Exercise directions: Word for word, restate the lines from the start of the data below through the line containing "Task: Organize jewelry".

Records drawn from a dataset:
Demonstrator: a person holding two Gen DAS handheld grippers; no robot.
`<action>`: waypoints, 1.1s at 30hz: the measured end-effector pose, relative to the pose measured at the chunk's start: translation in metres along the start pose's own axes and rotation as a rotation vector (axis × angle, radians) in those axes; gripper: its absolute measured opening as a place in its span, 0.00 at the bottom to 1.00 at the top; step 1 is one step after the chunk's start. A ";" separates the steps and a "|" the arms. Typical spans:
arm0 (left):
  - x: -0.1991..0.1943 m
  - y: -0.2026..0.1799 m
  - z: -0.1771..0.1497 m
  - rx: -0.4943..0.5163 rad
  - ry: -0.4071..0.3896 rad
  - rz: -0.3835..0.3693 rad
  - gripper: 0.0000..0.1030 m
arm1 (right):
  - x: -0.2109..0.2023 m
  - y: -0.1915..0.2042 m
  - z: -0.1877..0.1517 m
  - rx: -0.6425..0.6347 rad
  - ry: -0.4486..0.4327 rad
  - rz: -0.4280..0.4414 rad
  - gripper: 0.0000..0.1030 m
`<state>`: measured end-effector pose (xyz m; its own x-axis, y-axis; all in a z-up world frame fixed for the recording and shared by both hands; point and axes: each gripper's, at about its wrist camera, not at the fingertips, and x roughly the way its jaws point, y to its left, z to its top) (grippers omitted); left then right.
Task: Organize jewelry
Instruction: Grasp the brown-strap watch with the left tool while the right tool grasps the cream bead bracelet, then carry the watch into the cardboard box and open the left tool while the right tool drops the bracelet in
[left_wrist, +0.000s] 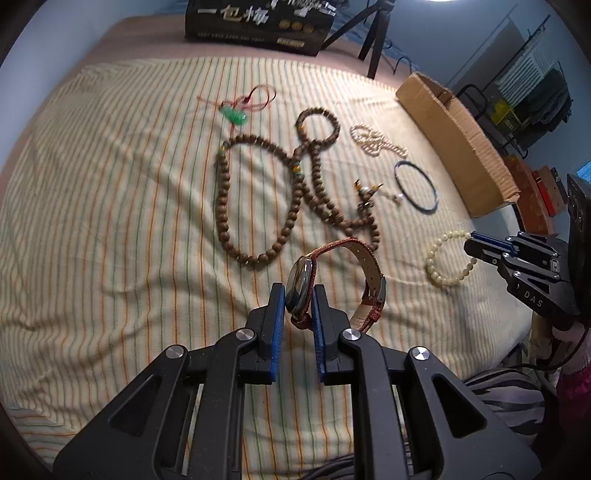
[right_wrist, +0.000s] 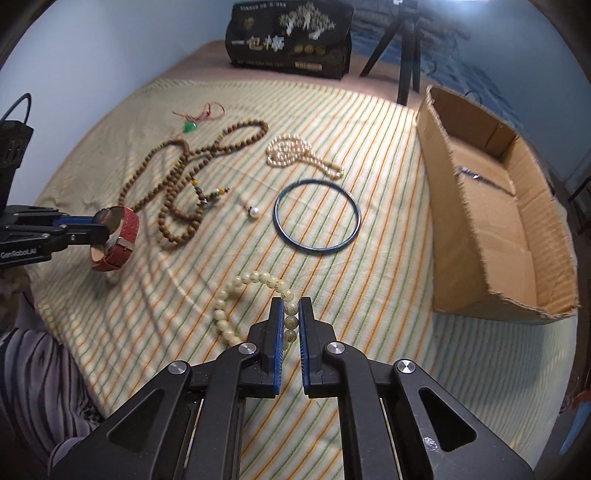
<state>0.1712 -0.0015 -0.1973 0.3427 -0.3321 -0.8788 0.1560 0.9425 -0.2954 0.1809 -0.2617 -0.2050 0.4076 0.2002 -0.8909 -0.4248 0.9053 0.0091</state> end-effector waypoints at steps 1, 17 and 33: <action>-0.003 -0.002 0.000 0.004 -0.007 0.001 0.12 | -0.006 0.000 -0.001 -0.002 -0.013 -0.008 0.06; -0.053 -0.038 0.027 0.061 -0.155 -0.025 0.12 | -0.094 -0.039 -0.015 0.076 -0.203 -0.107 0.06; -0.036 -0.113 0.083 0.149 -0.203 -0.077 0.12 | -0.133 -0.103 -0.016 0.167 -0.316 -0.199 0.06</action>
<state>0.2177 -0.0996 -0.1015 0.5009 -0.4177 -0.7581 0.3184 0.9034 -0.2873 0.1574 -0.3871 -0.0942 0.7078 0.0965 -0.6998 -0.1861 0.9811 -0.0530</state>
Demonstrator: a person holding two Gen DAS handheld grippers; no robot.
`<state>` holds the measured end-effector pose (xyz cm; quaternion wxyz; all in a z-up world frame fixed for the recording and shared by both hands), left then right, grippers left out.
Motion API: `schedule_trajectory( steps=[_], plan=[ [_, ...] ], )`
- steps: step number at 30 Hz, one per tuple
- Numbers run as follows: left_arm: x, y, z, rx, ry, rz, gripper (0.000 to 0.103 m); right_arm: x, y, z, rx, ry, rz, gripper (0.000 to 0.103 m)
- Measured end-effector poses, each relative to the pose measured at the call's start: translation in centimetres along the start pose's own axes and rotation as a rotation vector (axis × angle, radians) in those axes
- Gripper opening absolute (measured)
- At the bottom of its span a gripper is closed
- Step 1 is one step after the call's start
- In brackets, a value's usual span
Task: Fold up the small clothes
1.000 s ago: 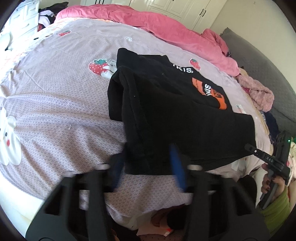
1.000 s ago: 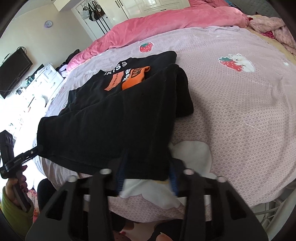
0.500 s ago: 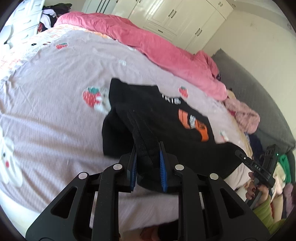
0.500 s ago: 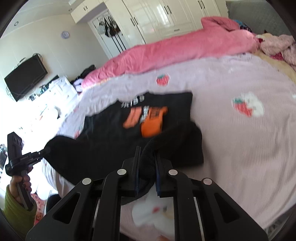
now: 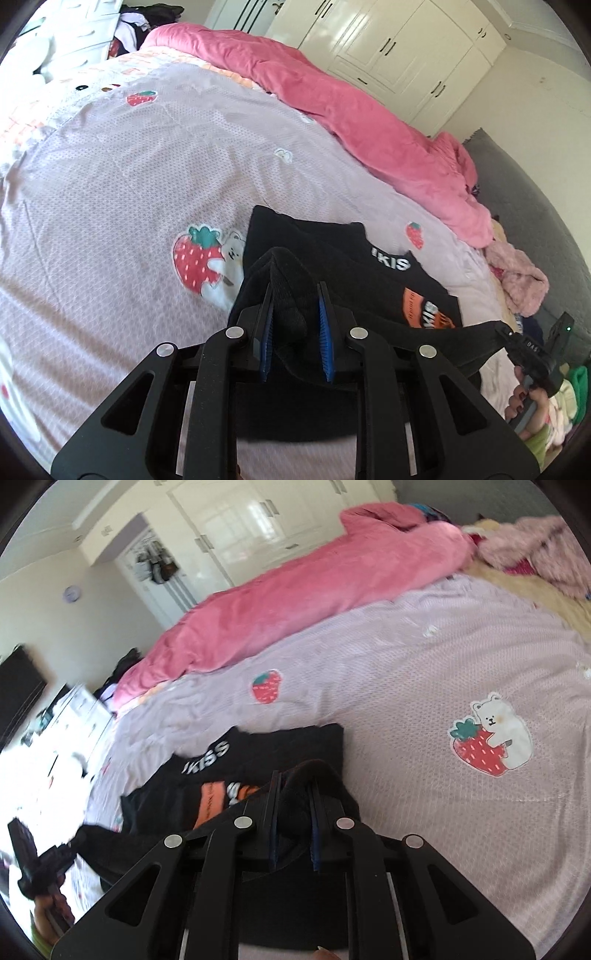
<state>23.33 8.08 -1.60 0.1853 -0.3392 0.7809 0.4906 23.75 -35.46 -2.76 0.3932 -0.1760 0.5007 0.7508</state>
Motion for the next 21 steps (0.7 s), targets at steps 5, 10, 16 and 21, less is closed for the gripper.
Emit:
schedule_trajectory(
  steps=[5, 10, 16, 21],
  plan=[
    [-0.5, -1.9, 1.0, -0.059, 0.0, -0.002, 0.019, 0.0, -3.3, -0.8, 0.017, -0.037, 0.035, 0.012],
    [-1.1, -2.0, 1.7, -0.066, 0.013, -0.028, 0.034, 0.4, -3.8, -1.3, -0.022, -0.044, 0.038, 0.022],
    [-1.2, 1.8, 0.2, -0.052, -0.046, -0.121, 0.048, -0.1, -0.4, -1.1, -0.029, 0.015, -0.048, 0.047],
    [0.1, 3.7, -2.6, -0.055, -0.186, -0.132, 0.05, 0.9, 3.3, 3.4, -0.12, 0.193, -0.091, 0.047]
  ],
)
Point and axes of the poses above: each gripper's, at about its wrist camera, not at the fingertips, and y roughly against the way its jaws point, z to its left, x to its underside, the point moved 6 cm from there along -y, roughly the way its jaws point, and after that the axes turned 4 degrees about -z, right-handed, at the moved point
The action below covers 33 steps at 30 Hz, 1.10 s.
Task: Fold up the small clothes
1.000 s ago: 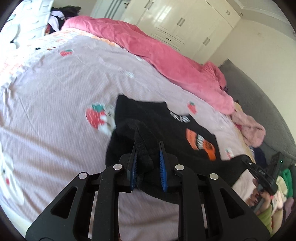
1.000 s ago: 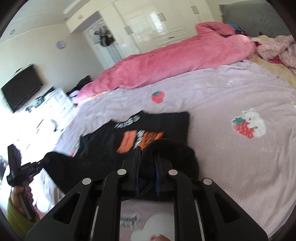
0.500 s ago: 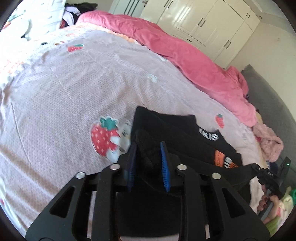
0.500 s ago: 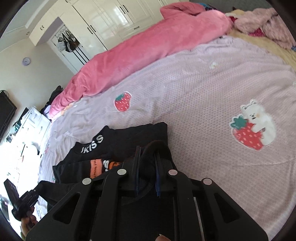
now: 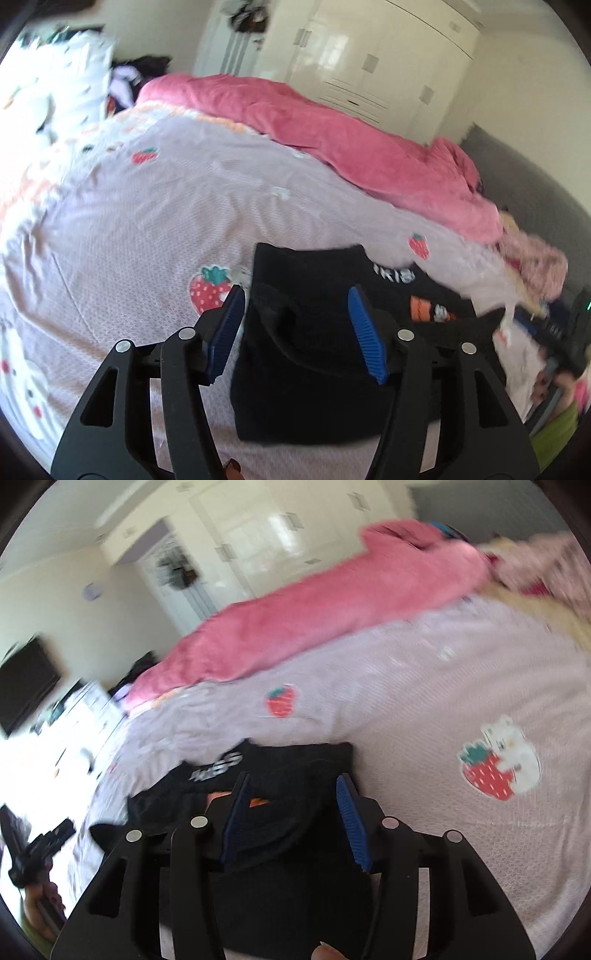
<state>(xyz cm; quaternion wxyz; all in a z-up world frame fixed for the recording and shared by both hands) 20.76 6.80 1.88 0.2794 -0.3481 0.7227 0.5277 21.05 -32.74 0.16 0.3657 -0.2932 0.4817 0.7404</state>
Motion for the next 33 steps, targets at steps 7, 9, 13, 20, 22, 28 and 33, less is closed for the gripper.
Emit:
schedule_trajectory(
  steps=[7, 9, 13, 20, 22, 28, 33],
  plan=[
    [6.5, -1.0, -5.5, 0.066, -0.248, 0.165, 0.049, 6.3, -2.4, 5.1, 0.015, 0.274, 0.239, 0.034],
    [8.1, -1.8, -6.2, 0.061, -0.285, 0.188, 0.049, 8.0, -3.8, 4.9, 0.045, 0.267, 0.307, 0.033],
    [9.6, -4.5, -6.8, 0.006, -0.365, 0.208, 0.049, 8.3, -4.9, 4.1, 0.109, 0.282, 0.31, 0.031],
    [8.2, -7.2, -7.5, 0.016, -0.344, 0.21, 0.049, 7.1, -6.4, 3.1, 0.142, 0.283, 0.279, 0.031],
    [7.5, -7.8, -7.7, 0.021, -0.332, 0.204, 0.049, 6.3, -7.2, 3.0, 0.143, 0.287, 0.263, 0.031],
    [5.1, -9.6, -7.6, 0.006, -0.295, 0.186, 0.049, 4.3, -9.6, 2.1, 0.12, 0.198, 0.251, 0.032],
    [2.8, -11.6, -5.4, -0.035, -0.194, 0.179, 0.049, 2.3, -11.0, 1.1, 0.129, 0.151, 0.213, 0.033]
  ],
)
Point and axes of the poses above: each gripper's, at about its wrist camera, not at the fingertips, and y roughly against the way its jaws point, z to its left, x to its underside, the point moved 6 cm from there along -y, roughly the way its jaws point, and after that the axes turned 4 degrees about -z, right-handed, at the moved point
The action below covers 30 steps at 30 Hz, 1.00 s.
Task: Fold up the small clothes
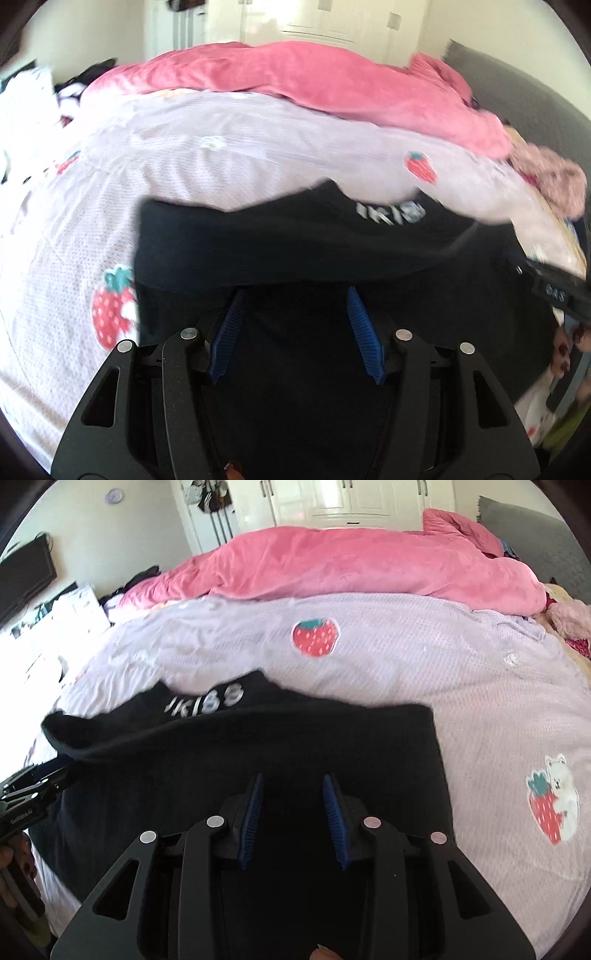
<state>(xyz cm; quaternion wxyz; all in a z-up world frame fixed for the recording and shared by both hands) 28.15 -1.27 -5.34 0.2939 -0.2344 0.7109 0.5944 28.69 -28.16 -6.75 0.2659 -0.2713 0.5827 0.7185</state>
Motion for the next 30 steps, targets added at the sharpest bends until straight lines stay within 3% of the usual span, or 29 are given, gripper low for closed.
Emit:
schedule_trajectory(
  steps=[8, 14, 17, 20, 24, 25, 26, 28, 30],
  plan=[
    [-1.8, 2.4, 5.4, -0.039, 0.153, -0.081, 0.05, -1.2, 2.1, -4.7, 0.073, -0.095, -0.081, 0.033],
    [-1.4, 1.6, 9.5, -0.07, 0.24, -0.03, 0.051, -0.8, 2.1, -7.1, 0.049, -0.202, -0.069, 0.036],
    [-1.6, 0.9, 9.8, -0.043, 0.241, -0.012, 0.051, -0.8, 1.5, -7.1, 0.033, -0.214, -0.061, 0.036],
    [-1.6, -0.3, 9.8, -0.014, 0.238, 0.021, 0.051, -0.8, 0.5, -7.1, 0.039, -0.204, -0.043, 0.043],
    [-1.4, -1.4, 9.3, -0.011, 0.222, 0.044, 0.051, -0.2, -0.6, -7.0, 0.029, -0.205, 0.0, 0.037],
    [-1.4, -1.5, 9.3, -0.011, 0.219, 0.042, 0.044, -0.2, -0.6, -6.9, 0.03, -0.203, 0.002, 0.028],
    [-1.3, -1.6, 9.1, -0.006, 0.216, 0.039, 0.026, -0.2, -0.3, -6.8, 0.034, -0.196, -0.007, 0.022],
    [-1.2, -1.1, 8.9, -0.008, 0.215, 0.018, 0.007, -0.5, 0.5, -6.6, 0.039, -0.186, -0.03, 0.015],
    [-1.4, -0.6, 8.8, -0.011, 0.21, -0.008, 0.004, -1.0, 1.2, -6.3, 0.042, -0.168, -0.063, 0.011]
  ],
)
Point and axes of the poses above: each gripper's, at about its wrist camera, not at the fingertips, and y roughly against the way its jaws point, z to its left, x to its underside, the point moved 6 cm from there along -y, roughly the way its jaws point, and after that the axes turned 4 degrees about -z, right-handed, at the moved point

Problem solution:
Demonstrator: a person holding two Gen DAS handheld grippers; no robot.
`<action>`: waypoints, 1.1s at 30hz: the measured end-effector pose, relative to the pose measured at the chunk's start: translation in metres along the start pose's own axes and rotation as a rotation vector (axis × angle, radians) in those axes; gripper: its absolute measured opening as a place in its span, 0.00 at the bottom to 1.00 at the top; step 1 is one step after the chunk's start. A ";" separates the steps and a "|" the arms. Typical spans:
arm0 (left):
  - x: -0.1991..0.1943 m
  - y: -0.2026..0.1799 m
  - z: -0.1771..0.1497 m
  - rx: -0.4943..0.5163 rad
  - ry: -0.4071..0.3896 rad
  - rz: -0.3835..0.3693 rad
  - gripper: 0.0000..0.1030 m
arm1 (right):
  - x: -0.2109..0.2023 m
  - y: -0.1915..0.2042 m
  - z: -0.1877..0.1517 m
  - rx: -0.6425..0.6347 rad
  - ry: -0.4486..0.4327 rad
  - rz: -0.4280..0.4414 rad
  - gripper: 0.0000..0.1030 m
`<state>`: measured end-effector pose (xyz m; its own x-axis, y-axis; all in a z-up world frame fixed for the recording and shared by both hands; point and axes: each gripper's, at about its wrist camera, not at the fingertips, and x roughly the way its jaws point, y to its left, z to its top) (grippers omitted); left then right.
Task: Organize jewelry

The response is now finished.